Left photo: (from left) Wolfgang Busch, Diana Hargreaves, Nicola Allen, Sreekanth Chalasani and Saket Navlakha
OBSERVATIONS SALK’S NEW EXPLORERS A close-up of some of Salk’s junior faculty
Right photo: (from left) Renato Dubecco, Francis Crick, Edwin Lennox, Jacques Monod, Jonas Salk, Leslie Orgel, Jacob Bronowski and Melvin Cohn
Observations
Like people, institutions move forward generation by generation. The Salk Institute’s first group of scientists included founder Jonas Salk, famous for developing the first effective and safe polio vaccine; and Renato Dulbecco, who demonstrated how viruses can cause cancer and who was awarded the Nobel Prize in Physiology or Medicine in 1975.
This group imbued the Institute with a spirit of self-sufficiency. There were no departments, and faculty were expected to ask difficult questions and develop innovative ways to find the answers. But they were also part of a greater whole. An immunologist might have a lab next to a chemist who was, in turn, next to a cancer biologist. Like the cells they studied, these researchers were independent but interrelated.
Later, a new generation arose at the Salk Institute. To name just a few, Professor Ronald Evans identified the roles hormones play in cancer, diabetes and other conditions. Tony Hunter, American Cancer Society Professor, helped illuminate cancer-signaling molecules called tyrosine kinases, paving the way for targeted tumor therapies, such as Gleevec. Professor Joanne Chory pioneered efforts to understand how plants sense light and produce growth hormones, knowledge that could help increase food supplies by growing plants adapted to harsh environments and a changing climate. And Ursula Bellugi, distinguished professor emerita, illuminated how the brain processes American Sign Language and other human interactions, shedding new light on neural function.
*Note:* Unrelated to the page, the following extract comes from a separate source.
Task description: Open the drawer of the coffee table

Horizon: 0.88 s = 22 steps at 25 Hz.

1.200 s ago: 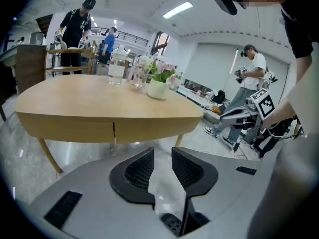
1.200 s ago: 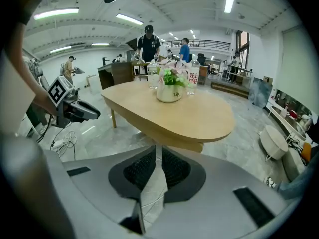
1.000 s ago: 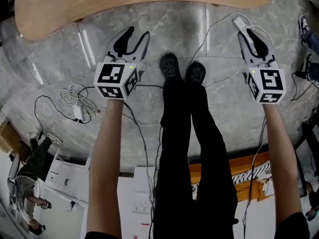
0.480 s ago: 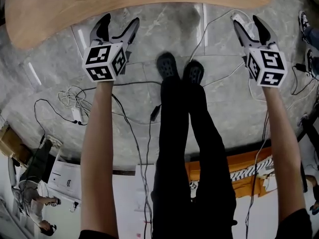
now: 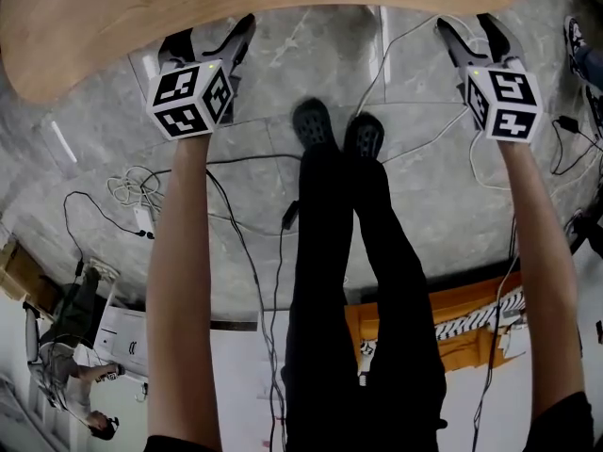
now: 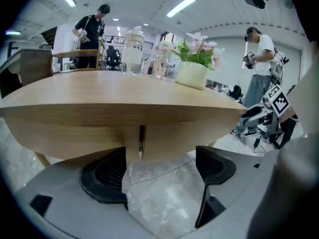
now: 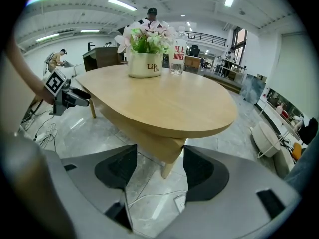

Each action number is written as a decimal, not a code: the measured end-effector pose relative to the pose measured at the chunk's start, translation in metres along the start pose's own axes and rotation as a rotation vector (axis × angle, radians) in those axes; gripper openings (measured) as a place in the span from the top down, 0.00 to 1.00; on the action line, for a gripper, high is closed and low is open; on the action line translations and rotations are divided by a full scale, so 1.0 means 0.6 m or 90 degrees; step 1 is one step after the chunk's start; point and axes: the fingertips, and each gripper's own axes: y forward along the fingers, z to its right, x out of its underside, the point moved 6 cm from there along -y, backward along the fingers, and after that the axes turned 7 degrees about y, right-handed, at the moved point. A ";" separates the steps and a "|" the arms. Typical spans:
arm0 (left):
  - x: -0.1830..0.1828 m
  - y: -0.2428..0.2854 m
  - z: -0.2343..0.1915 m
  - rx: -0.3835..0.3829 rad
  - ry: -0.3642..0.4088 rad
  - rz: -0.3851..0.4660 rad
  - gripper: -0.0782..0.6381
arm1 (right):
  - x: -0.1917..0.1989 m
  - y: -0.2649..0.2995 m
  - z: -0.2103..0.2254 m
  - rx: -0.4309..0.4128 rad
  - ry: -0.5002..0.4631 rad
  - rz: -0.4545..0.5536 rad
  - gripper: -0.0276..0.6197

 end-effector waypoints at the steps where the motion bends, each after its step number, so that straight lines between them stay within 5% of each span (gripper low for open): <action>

And now, another generation of Salk researchers is just as brilliant and driven as its predecessors. These scientists are asking bold questions about cancer, neurons, plant biology and the immune system. They look for support and inspiration from their peers in other disciplines, and they’re not afraid to take risks to figure things out. Inside Salk sat down with several junior faculty across a sampling of fields to see how they are tackling pressing biological problems and what inspires them.
NICOLA ALLEN
ASSISTANT PROFESSOR
MOLECULAR NEUROBIOLOGY LABORATORY
HEARST FOUNDATION DEVELOPMENT CHAIR
Why did you choose Salk?
I’m a neuroscientist, so my other choice would have been to go into a neuroscience department, which would also have been fantastic, but then you’re interacting with people who think about the same questions as you all the time.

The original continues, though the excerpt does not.